Le Gabon, notamment, compte parmi les États qui ont apporté un soutien financier important à cette lutte, en contribuant régulièrement au financement de l’ANC. Cette solidarité n’était dictée ni par l’intérêt ni par le calcul. Elle procédait d’une conviction profonde selon laquelle lorsqu’une partie de l’Afrique est privée de liberté, c’est toute l’Afrique qui est atteinte dans sa dignité. En tout cas, l’histoire retient et retiendra que l’Afrique n’a jamais abandonné l’Afrique du Sud.

Comprendre sans justifier

C’est précisément pourquoi les violences xénophobes qui resurgissent aujourd’hui suscitent autant d’incompréhension. Non parce que les Sud-Africains auraient une dette éternelle envers le reste du continent, mais parce qu’ils devraient être parmi les premiers à savoir ce que signifient l’humiliation, l’exclusion et la stigmatisation d’un être humain pour ce qu’il est plutôt que pour ce qu’il fait.

Il serait toutefois intellectuellement malhonnête de réduire cette réalité à une supposée ingratitude collective. L’Afrique du Sud demeure confrontée à des inégalités profondes, à un chômage massif, notamment chez les jeunes, et à des frustrations sociales héritées d’une transition démocratique qui n’a pas répondu à toutes les attentes. Dans un tel contexte, certains responsables politiques ou mouvements opportunistes trouvent plus commode de désigner les étrangers comme boucs émissaires que d’apporter des réponses aux véritables causes des difficultés du pays. Mais expliquer n’est pas excuser.

Aucune crise économique, aucune précarité sociale, aucune difficulté politique ne saurait justifier que l’on s’en prenne à des innocents, que l’on incendie leurs commerces, que l’on les chasse de leurs quartiers ou que l’on transforme leur nationalité en motif de persécution.

Il convient toutefois de rappeler que ces violences ne traduisent pas la pensée de toute la société sud-africaine. Beaucoup de citoyens, d’associations, de responsables religieux et d’intellectuels les dénoncent avec courage. Ils rappellent que l’héritage de Nelson Mandela ne réside pas seulement dans la conquête de la liberté politique, mais aussi dans la reconnaissance de la dignité de chaque être humain.

Le panafricanisme à l’épreuve des faits

Au fond, cette crise pose une question essentielle de savoir ce qui du panafricanisme lorsque des Africains en viennent à considérer d’autres Africains comme des intrus sur leur propre continent ?

Le panafricanisme ne peut se limiter aux discours prononcés lors des sommets ou aux célébrations symboliques de l’unité africaine. Il trouve sa véritable mesure dans les actes, dans la manière dont les peuples africains se reconnaissent mutuellement comme membres d’une même communauté de destin, malgré leurs différences de nationalité, de langue ou de culture.

L’Afrique du Sud n’est pas un pays comme les autres. Son histoire lui confère une responsabilité morale particulière. Celle de ne jamais oublier que sa liberté a été rendue possible par une mobilisation qui dépassait largement ses frontières.

Ne pas trahir l’héritage de la liberté

Les peuples qui perdent la mémoire de leurs solidarités prennent le risque de perdre aussi le sens de leur avenir commun.

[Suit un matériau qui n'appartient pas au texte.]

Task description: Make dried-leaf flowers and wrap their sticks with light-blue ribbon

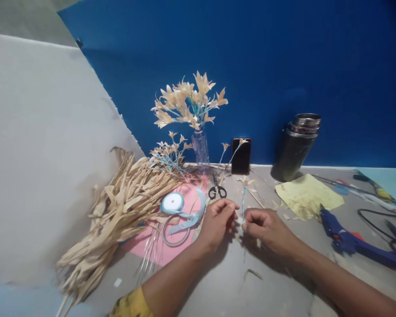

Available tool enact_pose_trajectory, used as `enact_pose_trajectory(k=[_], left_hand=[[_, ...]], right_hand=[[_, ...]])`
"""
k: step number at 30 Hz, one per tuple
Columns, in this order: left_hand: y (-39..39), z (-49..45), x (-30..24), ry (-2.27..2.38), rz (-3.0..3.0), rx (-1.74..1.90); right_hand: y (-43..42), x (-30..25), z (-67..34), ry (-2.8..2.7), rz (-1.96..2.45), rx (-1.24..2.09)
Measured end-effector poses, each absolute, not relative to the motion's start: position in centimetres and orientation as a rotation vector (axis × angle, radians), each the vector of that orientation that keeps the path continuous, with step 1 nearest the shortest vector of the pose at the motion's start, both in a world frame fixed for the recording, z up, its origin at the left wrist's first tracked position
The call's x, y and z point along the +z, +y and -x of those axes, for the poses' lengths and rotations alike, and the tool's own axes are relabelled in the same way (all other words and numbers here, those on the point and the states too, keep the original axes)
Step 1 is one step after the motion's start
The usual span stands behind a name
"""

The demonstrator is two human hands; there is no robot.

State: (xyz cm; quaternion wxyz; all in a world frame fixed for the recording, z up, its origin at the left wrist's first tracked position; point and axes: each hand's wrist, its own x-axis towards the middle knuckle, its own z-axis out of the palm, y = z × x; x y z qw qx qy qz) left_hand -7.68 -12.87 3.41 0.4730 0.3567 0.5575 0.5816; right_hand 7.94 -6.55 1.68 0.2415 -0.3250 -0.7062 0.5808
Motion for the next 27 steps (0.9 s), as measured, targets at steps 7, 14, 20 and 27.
enact_pose_trajectory(k=[7,14,20,27], left_hand=[[-13.2,7.3,3.5,1.27,-0.936,1.373],[-12.8,7.1,2.6,1.254,-0.754,1.45],[-12.6,7.2,2.3,1.284,-0.682,1.564],[-11.7,9.3,3.4,1.295,-0.551,1.765]], right_hand=[[-7.0,1.9,-8.0,-2.151,0.873,1.507],[-7.0,2.2,-7.9,-2.221,0.859,1.533],[-7.1,1.8,-7.7,-2.233,0.852,1.49],[-7.2,2.3,-8.1,-2.422,0.84,1.408]])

L’Afrique n’a pas soutenu la lutte contre l’apartheid pour réclamer une quelconque reconnaissance perpétuelle. Elle l’a fait parce qu’elle croyait à un principe fondamental qui veut que la liberté d’un Africain est l’affaire de tous les Africains.

Ce principe mérite aujourd’hui d’être ravivé. Car aucune ambition d’intégration continentale, aucune promesse de renaissance africaine, aucun idéal panafricain ne pourra prospérer si les Africains deviennent, les uns pour les autres, des étrangers à combattre plutôt que des frères à protéger.

L’Afrique du Sud, qui fut hier le symbole universel de la lutte contre l’oppression, ne peut devenir celui de la défiance envers ses propres frères africains. Son histoire l’oblige. Et la mémoire du continent l’y rappelle.